/mapreduce_replicate

Mapreduce replicate algorithm implemented in Python 3.

Primary LanguagePython

Map-reduce replicate algorithm in Python.

  • /setup.py: Runs the mappers, reducer, and prm in the background.
  • /cli_setup.txt: Used by cli.py. First line is address of local prm. Next line is address of local reducer. The following N - lines are address of the local mappers.
  • /prm_setup.txt: Used by prm.py. First line is # of nodes N participating. Next N lines are (ip, proposer_port, acceptor_port, id)
  • /data/: Directory where text data is stored.
  • /map_output/: Directory where mapped files are stored.
  • /reduce_output/: Directory where reduced files are stored.
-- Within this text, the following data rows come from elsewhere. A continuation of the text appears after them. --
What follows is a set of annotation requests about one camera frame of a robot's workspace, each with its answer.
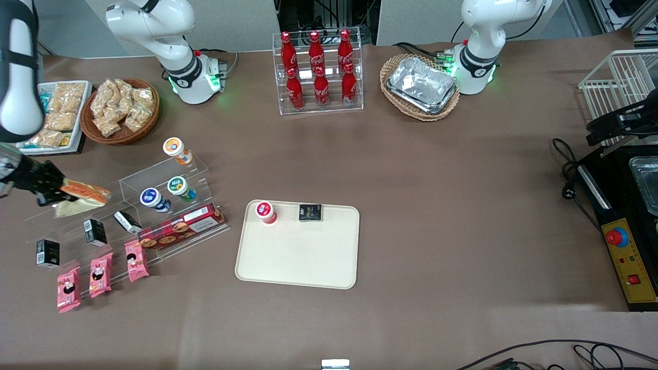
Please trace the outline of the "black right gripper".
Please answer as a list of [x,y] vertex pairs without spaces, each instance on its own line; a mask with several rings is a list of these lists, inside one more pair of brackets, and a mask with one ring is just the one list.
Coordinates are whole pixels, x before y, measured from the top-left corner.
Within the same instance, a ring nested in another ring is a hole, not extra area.
[[64,178],[66,176],[51,161],[39,162],[21,154],[15,147],[2,145],[2,197],[6,197],[12,188],[18,188],[36,195],[40,207],[56,204],[64,201],[64,192],[50,190],[47,181],[63,182]]

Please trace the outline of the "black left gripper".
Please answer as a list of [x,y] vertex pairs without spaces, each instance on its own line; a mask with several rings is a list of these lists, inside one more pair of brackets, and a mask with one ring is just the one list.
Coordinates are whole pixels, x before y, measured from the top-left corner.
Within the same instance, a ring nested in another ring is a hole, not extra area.
[[657,134],[657,96],[647,98],[627,107],[619,108],[592,120],[586,125],[589,146],[601,144],[618,136],[645,138]]
You don't need to use the full file path in the CLI. Just give it the name of the file (remember to put it in /data/)

After running setup.py, run cli.py in a new shell. This should bring you to the mapreduce command line. Check the shell running setup.py for any errors.
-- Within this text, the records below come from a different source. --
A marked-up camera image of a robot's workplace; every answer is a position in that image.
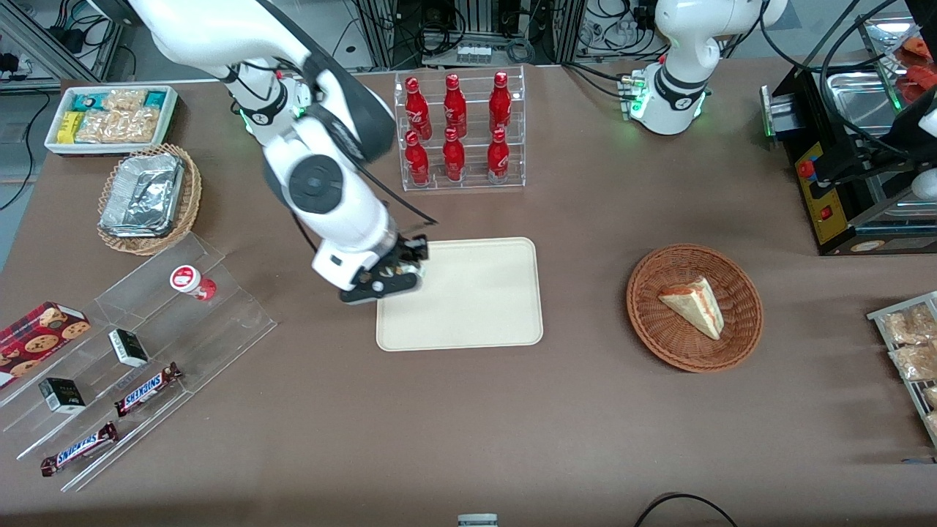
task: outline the red button
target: red button
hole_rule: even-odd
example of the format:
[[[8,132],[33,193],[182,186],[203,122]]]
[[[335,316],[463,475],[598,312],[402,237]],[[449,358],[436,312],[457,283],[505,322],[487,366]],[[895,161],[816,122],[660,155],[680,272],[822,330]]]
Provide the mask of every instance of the red button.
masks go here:
[[[799,165],[797,165],[797,175],[799,175],[800,177],[803,177],[806,179],[808,177],[811,177],[815,173],[816,173],[816,170],[813,169],[813,161],[809,159],[807,159],[806,161],[802,161]]]

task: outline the red and white cup
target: red and white cup
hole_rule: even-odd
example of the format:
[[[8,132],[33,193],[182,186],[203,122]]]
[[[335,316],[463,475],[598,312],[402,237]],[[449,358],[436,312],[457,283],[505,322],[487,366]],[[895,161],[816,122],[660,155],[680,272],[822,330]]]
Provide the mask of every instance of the red and white cup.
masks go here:
[[[191,265],[180,265],[172,271],[170,285],[179,293],[195,296],[206,302],[215,296],[218,288],[213,280],[203,277],[199,270]]]

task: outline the red cookie box
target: red cookie box
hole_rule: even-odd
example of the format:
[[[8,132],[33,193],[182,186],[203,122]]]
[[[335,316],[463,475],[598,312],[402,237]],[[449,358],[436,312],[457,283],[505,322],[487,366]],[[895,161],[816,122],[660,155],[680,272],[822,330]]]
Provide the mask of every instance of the red cookie box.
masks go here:
[[[45,302],[0,331],[0,389],[91,328],[80,311]]]

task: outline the cookie box
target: cookie box
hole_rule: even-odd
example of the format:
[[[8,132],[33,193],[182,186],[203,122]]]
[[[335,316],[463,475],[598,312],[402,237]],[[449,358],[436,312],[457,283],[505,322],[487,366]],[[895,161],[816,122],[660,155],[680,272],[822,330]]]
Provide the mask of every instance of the cookie box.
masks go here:
[[[62,120],[66,114],[73,110],[76,97],[90,96],[108,92],[114,88],[147,90],[149,92],[165,93],[162,104],[159,108],[159,119],[156,121],[156,132],[153,134],[153,140],[149,143],[59,143],[58,131],[62,126]],[[49,132],[46,134],[46,148],[59,156],[69,157],[101,157],[101,156],[119,156],[129,152],[138,152],[145,148],[151,148],[163,144],[166,133],[169,131],[172,120],[172,112],[175,110],[176,91],[166,84],[116,84],[93,86],[80,86],[68,88],[62,94],[62,101],[55,111],[55,117],[52,124],[49,125]]]
[[[80,311],[45,302],[0,331],[0,389],[90,328]]]

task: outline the yellow panel
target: yellow panel
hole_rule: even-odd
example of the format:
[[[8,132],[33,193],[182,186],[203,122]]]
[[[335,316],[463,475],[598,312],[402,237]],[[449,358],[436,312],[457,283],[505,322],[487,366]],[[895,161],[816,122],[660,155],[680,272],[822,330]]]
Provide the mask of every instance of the yellow panel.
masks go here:
[[[794,165],[795,171],[802,161],[814,156],[819,158],[822,154],[823,149],[820,148],[820,144],[815,144],[803,157],[797,160]],[[847,226],[846,214],[842,211],[842,203],[840,203],[840,195],[837,191],[835,189],[830,190],[826,196],[816,200],[811,196],[810,179],[798,176],[797,181],[800,183],[800,193],[804,196],[804,202],[807,204],[807,210],[811,215],[813,230],[817,233],[817,239],[820,240],[820,243],[824,244],[845,231]],[[822,219],[820,216],[820,211],[824,207],[829,207],[833,212],[833,215],[827,219]]]
You can run any of the commands from the project. If running merge, total, or print, check the shell running setup.py for the output.

mapper.py and reducer.py will automatically be ran by setup.py.

Example usage:

  1. Open up 2 shells.
  2. In shell 1: python3 setup.py
  3. In shell 2 python3 cli.py (mapreduce) map words1 (mapreduce) reduce words1_I_1 words1_I_2 (mapreduce) replicate words1_reduced
  4. Go back to shell 1 to see mapreduce output.

If there's errors setup.py may not exit the processes sometimes. You may have to kill them manually to free up the ports.